— Extracted records —
_ _ _ _ _ _ _

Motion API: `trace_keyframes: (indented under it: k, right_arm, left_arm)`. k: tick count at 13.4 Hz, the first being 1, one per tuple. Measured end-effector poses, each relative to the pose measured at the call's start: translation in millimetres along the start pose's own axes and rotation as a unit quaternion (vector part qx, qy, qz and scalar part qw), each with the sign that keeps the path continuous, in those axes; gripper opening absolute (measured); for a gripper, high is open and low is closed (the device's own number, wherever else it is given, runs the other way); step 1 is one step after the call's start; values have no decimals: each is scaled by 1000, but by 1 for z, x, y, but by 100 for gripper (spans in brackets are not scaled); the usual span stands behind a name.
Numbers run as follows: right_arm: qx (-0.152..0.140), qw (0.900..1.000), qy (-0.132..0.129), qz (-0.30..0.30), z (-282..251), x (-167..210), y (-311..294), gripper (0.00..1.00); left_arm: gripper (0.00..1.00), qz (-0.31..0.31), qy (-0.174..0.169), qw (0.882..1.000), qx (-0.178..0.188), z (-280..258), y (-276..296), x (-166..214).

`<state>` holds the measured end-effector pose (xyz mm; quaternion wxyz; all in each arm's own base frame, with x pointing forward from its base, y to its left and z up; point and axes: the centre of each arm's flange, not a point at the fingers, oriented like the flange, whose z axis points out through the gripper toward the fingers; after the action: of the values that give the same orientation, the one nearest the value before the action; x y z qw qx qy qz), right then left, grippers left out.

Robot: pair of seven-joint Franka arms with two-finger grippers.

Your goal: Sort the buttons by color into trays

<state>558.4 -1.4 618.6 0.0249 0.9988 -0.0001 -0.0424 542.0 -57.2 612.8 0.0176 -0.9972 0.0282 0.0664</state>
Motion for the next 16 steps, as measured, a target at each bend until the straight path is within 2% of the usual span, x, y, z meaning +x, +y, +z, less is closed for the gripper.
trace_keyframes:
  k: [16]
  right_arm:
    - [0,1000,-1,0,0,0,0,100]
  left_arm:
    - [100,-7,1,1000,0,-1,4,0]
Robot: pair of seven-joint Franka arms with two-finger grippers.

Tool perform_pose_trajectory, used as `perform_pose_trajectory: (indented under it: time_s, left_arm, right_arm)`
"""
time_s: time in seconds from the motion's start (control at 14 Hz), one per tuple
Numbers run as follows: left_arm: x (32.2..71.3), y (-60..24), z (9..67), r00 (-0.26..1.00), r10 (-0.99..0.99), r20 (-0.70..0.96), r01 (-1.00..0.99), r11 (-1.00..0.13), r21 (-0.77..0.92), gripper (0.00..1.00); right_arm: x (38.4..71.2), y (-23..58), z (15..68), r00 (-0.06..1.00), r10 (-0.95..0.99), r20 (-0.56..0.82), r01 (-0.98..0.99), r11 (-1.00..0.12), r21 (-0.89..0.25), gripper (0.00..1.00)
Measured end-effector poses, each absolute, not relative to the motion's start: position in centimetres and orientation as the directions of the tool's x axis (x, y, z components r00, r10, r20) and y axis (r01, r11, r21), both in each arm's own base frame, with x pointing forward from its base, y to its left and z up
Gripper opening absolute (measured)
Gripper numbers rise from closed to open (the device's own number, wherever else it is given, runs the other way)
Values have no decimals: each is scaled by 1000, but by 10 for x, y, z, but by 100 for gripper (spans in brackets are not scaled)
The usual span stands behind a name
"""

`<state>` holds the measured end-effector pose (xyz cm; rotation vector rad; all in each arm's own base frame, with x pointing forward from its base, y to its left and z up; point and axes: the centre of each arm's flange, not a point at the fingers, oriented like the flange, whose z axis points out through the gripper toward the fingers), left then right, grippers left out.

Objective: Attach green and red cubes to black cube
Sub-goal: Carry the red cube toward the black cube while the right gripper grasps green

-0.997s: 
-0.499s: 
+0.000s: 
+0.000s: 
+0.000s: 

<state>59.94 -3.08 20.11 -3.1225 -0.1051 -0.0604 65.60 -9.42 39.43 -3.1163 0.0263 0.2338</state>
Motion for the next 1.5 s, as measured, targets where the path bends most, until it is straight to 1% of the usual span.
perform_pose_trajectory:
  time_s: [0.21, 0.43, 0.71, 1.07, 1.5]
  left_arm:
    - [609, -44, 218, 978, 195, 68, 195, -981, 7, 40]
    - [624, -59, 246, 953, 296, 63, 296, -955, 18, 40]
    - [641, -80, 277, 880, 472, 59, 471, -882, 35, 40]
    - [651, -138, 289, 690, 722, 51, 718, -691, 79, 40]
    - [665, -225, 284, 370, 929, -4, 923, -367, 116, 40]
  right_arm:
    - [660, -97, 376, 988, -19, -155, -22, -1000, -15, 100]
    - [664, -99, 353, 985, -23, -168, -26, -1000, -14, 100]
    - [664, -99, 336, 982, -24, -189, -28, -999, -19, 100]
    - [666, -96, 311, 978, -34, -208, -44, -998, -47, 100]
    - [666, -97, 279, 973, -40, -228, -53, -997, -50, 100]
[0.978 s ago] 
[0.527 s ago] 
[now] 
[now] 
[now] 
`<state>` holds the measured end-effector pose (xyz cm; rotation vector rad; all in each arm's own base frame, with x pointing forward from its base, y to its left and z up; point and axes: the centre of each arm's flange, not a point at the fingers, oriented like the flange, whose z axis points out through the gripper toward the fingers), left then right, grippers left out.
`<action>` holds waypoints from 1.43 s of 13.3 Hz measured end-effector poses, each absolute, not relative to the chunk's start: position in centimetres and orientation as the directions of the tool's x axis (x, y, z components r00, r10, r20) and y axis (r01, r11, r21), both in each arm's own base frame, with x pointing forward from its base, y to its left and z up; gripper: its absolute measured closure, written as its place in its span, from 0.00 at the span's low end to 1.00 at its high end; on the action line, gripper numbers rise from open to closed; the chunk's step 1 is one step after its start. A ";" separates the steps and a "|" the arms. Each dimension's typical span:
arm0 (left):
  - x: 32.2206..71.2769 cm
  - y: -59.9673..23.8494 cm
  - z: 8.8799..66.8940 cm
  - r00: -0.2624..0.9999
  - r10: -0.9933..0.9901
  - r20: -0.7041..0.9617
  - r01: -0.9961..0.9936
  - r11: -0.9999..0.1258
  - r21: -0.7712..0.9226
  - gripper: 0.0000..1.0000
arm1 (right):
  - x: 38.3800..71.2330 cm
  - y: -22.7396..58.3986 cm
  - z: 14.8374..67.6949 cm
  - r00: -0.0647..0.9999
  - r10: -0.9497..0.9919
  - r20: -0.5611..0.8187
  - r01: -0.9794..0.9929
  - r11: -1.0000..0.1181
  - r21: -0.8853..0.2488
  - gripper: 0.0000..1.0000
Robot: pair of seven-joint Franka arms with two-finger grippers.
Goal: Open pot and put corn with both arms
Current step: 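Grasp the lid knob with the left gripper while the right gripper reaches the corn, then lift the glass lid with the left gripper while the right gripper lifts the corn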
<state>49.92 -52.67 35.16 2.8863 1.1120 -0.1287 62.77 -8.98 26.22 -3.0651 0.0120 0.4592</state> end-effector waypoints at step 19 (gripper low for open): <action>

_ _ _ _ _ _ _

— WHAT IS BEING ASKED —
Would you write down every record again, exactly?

— RESULT OF THIS EXERCISE —
Motion API: `trace_keyframes: (indented under it: k, right_arm, left_arm)`. k: tick count at 13.4 Hz, the first being 1, one per tuple. Measured end-effector poses, each relative to the pose measured at the call's start: translation in millimetres along the start pose's own axes and rotation as a unit quaternion (vector part qx, qy, qz and scalar part qw), each with the sign that keeps the path continuous, in those axes; gripper opening absolute (measured); for a gripper, high is open and low is closed (the device's own number, wherever else it is given, runs the other way); step 1 is one step after the call's start; values have no decimals: each is scaled by 1000, but by 1 for z, x, y, but by 100 for gripper (spans in brackets are not scaled); the usual span stands behind a name.
Numbers run as follows: right_arm: qx (-0.152..0.140), qw (0.900..1.000), qy (-0.132..0.129), qz (-0.30..0.30), z (-282..251), x (-167..210), y (-311..294), gripper (0.00..1.00); left_arm: gripper (0.00..1.00), qz (-0.31..0.31), qy (-0.174..0.169), qw (0.882..1.000), qx (-0.178..0.188), z (-280..258), y (-276..296), x (-166..214).

`<state>` holds the measured end-effector pose (xyz mm; quaternion wxyz; all in each arm's own base frame, with x pointing forward from its base, y to its left and z up; point and axes: the centre of each arm's flange, not a point at the fingers, oriented like the flange, whose z axis points out through the gripper toward the fingers; after the action: of the values that give the same orientation, the one nearest the value before the action; x y z qw qx qy qz), right then left, grippers left out.

Robot: pair of seven-joint Franka arms with two-finger grippers.

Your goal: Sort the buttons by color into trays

<state>558.4 -1.4 618.6 0.0249 0.9988 -0.0001 -0.0424 542.0 -57.2 612.8 0.0176 -0.9972 0.0282 0.0664</state>
Motion for the next 16 steps, as measured, a target at each bend until the straight path is within 2% of the usual span, x, y, z meaning +x, +y, +z, less is closed for the gripper.
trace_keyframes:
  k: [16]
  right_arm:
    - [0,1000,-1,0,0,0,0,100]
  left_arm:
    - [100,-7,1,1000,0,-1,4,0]
Robot: pair of seven-joint Franka arms with two-finger grippers.

Tool perform_pose_trajectory, used as `perform_pose_trajectory: (indented under it: time_s, left_arm, right_arm)`
"""
time_s: time in seconds from the motion's start (control at 14 Hz), one per tuple
Numbers run as follows: left_arm: x (32.2..71.3), y (-60..24), z (9..67), r00 (-0.26..1.00), r10 (-0.99..0.99), r20 (-0.70..0.96), r01 (-1.00..0.99), r11 (-1.00..0.13), r21 (-0.77..0.92), gripper (0.00..1.00); right_arm: x (38.4..71.2), y (-23..58), z (15..68), r00 (-0.06..1.00), r10 (-0.95..0.99), r20 (-0.56..0.82), r01 (-0.98..0.99), r11 (-1.00..0.12), r21 (-0.89..0.25), gripper (0.00..1.00)
Measured end-effector poses, each absolute, not relative to the motion's start: position in centimetres and orientation as the directions of the tool's x axis (x, y, z components r00, r10, r20) and y axis (r01, r11, r21), both in each arm's own base frame, with x pointing forward from its base, y to its left and z up
Gripper opening absolute (measured)
Gripper numbers rise from closed to open (the device's own number, wherever else it is given, runs the other way)
Values have no decimals: each is scaled by 1000, but by 10 for x, y, z, but by 100 for gripper (spans in brackets are not scaled)
The usual span stands behind a name
"""

`<state>` holds the measured end-effector pose (xyz cm; rotation vector rad; all in each arm's own base frame, with x pointing forward from its base, y to its left and z up; point and axes: the centre of each arm's flange, not a point at the fingers, oriented like the flange, whose z axis points out through the gripper toward the fingers), left then right, grippers left out.

Objective: Attach green and red cubes to black cube
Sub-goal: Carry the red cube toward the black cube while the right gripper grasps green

-0.997s: 
-0.499s: 
+0.000s: 
+0.000s: 
+0.000s: 

<state>59.94 -3.08 20.11 -3.1225 -0.1051 -0.0604 65.60 -9.42 39.43 -3.1163 0.0263 0.2338</state>
Motion for the next 1.5 s, as measured, targets where the path bends most, until it is straight to 1% of the usual span.
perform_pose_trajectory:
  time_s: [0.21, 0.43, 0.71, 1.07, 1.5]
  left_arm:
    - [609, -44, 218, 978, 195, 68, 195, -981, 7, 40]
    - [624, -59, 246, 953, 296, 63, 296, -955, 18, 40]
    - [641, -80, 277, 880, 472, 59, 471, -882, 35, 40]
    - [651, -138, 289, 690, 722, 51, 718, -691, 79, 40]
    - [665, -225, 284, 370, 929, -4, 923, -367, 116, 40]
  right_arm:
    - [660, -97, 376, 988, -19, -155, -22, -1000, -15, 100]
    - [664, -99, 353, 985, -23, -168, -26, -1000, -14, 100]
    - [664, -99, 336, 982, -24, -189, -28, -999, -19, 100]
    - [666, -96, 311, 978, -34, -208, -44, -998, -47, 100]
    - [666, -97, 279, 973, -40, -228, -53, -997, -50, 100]
[0.978 s ago] 
[0.527 s ago] 
[now] 
[now] 
[now] 
`<state>` holds the measured end-effector pose (xyz cm; rotation vector rad; all in each arm's own base frame, with x pointing forward from its base, y to its left and z up; point and axes: the centre of each arm's flange, not a point at the fingers, oriented like the flange, whose z axis points out through the gripper toward the fingers), left then right, grippers left out.
`<action>` holds waypoints from 1.43 s of 13.3 Hz measured end-effector poses, each absolute, not relative to the chunk's start: position in centimetres and orientation as the directions of the tool's x axis (x, y, z components r00, r10, r20) and y axis (r01, r11, r21), both in each arm's own base frame, with x pointing forward from its base, y to its left and z up; gripper: its absolute measured closure, written as its place in its span, from 0.00 at the span's low end to 1.00 at its high end; on the action line, gripper numbers rise from open to closed; the chunk's step 1 is one step after its start. A ";" separates the steps and a "|" the arms. Each dimension's typical span:
arm0 (left):
  - x: 32.2206..71.2769 cm
  - y: -59.9673..23.8494 cm
  - z: 8.8799..66.8940 cm
  - r00: -0.2624..0.9999
  - r10: -0.9933..0.9901
  - r20: -0.7041..0.9617
  - r01: -0.9961..0.9936
  - r11: -0.9999..0.1258
  - r21: -0.7712..0.9226
  - gripper: 0.0000..1.0000
arm1 (right):
  - x: 38.3800..71.2330 cm
  - y: -22.7396..58.3986 cm
  - z: 14.8374..67.6949 cm
  - r00: -0.0647..0.9999
  - r10: -0.9497..0.9919
  - r20: -0.5611..0.8187
  - r01: -0.9794..0.9929
  - r11: -1.0000..0.1181
  - r21: -0.8853..0.2488
  - gripper: 0.0000..1.0000
Robot: pair of seven-joint Franka arms with two-finger grippers.
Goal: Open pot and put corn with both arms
Current step: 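Grasp the lid knob with the left gripper while the right gripper reaches the corn, then lift the glass lid with the left gripper while the right gripper lifts the corn
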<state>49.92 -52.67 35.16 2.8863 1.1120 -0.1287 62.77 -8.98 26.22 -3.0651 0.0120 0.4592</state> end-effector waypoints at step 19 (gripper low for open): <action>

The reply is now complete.